- _EXERCISE INSTRUCTIONS_
In the records below, find the line containing "Rules: pick out the right gripper black right" and restate it and all lines after it exactly, through the last line.

### MATERIAL FOR THE TASK

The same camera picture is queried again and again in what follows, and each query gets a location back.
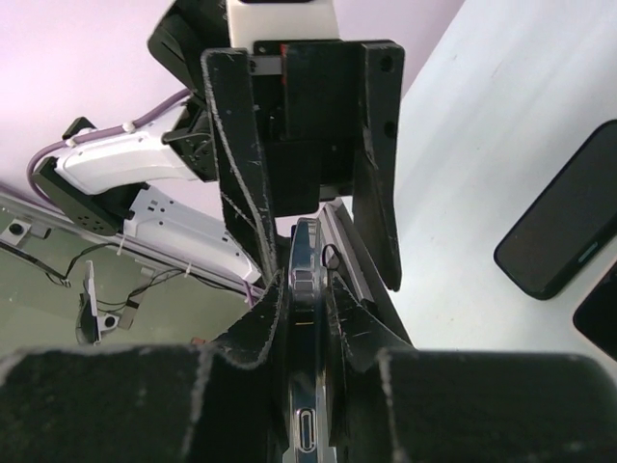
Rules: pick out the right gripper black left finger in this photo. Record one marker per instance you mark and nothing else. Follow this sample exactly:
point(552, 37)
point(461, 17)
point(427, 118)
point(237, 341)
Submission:
point(217, 402)

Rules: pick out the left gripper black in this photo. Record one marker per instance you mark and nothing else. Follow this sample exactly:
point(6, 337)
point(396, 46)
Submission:
point(277, 127)

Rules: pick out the clear magsafe phone case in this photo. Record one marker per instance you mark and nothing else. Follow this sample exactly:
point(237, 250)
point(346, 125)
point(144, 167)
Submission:
point(313, 270)

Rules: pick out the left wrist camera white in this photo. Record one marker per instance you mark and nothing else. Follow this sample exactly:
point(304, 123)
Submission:
point(252, 21)

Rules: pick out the teal phone black screen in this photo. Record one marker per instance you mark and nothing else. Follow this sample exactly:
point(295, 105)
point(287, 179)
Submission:
point(568, 224)

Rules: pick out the small black phone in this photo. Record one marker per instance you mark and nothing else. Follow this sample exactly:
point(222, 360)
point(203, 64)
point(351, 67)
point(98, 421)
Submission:
point(306, 337)

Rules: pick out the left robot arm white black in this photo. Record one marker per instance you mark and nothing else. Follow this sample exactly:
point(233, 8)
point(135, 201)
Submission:
point(124, 181)

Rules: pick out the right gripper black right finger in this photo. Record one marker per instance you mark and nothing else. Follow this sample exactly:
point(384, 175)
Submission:
point(390, 402)

######

- _RESULT OF THE TASK_
Rules: pick out the right gripper black right finger in this photo. Record one marker per instance you mark and nothing else. Follow this sample exactly:
point(384, 175)
Submission:
point(390, 402)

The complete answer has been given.